Were it not for the prestige afforded 'introspection', the ideas that feeling is observed as private
and that thinking is necessarily mental, may have been confirmed as folly and gently faded out.
Thoughts and feelings would have been counted and quantified like walking and talking or any
other behavior which people are able to see and to hear.
The outer-inner /public-private / arguments might have been settled and Skinner's behaviorism
would have lost 'radicality' and spread, many years ago.

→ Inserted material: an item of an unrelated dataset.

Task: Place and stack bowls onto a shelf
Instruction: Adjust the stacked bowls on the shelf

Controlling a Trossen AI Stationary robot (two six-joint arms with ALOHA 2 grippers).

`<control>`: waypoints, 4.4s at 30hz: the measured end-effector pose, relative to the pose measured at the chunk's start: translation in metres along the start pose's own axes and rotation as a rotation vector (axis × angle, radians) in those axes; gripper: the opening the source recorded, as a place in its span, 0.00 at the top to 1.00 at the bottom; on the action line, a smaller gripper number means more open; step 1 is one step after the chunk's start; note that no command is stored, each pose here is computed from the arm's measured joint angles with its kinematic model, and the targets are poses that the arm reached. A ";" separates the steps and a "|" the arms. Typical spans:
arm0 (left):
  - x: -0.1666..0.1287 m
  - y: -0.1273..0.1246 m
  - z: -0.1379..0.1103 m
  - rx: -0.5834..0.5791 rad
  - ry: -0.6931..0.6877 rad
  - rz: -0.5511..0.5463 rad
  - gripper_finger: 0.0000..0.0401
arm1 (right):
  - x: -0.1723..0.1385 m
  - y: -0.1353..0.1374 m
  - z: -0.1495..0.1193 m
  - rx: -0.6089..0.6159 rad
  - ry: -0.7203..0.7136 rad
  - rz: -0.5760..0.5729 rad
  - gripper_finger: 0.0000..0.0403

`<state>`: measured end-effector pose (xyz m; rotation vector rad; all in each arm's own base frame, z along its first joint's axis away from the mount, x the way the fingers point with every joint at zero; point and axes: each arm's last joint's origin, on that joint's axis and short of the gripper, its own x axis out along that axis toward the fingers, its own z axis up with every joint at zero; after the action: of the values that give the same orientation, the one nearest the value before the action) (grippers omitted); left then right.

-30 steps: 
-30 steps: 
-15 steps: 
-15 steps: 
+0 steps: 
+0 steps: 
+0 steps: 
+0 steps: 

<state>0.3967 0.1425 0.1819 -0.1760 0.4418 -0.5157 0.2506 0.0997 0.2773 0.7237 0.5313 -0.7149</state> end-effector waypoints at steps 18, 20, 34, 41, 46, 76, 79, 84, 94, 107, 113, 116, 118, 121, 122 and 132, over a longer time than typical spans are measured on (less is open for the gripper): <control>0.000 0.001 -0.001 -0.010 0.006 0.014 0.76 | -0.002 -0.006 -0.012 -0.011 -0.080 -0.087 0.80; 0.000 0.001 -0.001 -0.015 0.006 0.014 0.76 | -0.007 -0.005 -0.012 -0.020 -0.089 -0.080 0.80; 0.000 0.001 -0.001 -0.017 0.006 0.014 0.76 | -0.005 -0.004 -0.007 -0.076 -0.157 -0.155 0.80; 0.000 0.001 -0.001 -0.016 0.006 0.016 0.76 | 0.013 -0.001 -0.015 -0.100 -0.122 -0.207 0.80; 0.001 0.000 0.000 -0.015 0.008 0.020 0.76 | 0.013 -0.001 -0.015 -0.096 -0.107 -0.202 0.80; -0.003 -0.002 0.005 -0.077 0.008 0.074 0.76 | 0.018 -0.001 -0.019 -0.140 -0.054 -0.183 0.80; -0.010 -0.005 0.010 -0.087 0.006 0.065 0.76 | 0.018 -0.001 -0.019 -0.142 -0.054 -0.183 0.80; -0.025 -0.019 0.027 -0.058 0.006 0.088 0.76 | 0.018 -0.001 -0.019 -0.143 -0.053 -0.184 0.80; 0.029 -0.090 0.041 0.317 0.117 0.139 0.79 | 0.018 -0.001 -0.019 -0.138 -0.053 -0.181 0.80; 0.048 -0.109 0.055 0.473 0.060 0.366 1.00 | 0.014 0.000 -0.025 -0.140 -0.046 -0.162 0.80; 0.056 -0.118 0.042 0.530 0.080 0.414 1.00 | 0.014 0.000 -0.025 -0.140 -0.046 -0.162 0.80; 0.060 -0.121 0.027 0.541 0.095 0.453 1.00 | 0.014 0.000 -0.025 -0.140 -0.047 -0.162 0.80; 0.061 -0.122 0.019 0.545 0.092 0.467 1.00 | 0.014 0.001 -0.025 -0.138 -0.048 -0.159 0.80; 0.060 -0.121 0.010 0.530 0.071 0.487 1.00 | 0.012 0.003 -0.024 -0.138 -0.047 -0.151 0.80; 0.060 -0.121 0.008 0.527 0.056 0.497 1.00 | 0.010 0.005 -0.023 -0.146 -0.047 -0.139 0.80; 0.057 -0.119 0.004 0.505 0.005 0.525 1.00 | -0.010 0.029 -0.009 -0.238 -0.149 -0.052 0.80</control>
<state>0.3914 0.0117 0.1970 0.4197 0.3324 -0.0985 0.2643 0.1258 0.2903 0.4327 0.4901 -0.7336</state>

Controversies over physiological vs environmental causes might not have arisen. As it is, Pavlov's
work can be said to indicate that things we see and hear - or discuss - affect us as individuals plus
the brain cells, hormones and chemistry. Which in Skinner's words is "an appeal to events taking place somewhere else, at some other level of observation, described in different terms, and measured in different dimensions." Pavlov's data justify explanation on a molecular level of observation.
As a process, Pavlovian conditioning is relatively slow, because time must elapse until salivation
is nil, before the next stimulus presentation. Still, the result is immediate and precisely what you
expect from a reflex. So perception, visual and auditory, could have been recognized as a reflex reaction. Like: " 'I see.' said the blind man as he bumped into the lamp post." Although this is
a case where "seeing" is due to contact between person and object, so the causal relation is clear.
Mystery arises with distance between cause and effect.
Of course the dogs - not the gland - understand tones - but how?
Well, answers involve photons and decibels, measurable light and sound in the air.
The human organism doesn't sense physical impact with either material but all the same, it exists.
And there is the bridge between external causes and internal effects, which permit the behaviorist
to unite Sciences with Humanities. People differ less than one might think.
Human beings share good commonalities with scientists and other citizens.
Deciding whether or not to approach water, seeing and hearing things from afar, is doing what
comes as naturally to man as to other animals; you cannot help seeing and hearing things from
a distance.
It is also human nature to close the eyes, move out of earshot, turn the head away, and look in
another direction.
And those are 'operants', often called 'voluntary' and still commonly explained as due to free will.
Admittedly, I have been very slow in writing all this, but today I insist:
radical behaviorists lack basic data about good reasons for locomotion.
Were they to replicate what I tried to do, they would realize moving away from potential harm, is
a perfectly normal reflex response conducive to the survival of an individual organism.
And that one must be gentle with mentally healthy experimental subjects - otherwise, they will be
be tense and fearful - beyond the scientist's control - rather than relaxed and confident.